> _EXERCISE DESCRIPTION_
The lines you return must be all those in the data that hold the string "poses".
***** SUPPLIED DATA *****
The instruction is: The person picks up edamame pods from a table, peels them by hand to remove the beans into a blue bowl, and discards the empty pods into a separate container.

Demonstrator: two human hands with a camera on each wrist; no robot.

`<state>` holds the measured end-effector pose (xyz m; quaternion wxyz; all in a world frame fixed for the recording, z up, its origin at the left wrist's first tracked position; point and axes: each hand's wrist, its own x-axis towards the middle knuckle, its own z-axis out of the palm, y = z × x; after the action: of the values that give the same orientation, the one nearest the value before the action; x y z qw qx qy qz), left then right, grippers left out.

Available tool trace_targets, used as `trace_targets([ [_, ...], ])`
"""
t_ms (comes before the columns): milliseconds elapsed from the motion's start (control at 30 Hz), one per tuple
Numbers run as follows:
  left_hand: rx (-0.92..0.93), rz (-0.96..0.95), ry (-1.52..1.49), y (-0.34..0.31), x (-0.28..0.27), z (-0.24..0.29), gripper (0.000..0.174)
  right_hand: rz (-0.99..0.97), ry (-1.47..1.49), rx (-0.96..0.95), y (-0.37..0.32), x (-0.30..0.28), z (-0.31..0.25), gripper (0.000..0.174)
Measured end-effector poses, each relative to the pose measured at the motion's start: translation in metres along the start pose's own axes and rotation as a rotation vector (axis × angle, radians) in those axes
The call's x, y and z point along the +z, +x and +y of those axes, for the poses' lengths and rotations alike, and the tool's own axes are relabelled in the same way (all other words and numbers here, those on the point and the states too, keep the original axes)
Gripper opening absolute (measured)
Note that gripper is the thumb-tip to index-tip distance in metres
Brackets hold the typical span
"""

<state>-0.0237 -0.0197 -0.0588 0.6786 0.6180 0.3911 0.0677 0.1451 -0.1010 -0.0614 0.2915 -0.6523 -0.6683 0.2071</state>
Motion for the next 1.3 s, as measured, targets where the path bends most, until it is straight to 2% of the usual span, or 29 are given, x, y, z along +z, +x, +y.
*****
> _RESPONSE TO THIS EXERCISE_
Measured end-effector poses, each relative to the pose measured at the motion's start: translation in metres along the start pose's own axes and rotation as a rotation vector (axis × angle, radians) in those axes
The call's x, y and z point along the +z, +x and +y of those axes, for the poses' lengths and rotations alike, and the tool's own axes are relabelled in the same way (all other words and numbers here, those on the point and the states too, keep the original axes)

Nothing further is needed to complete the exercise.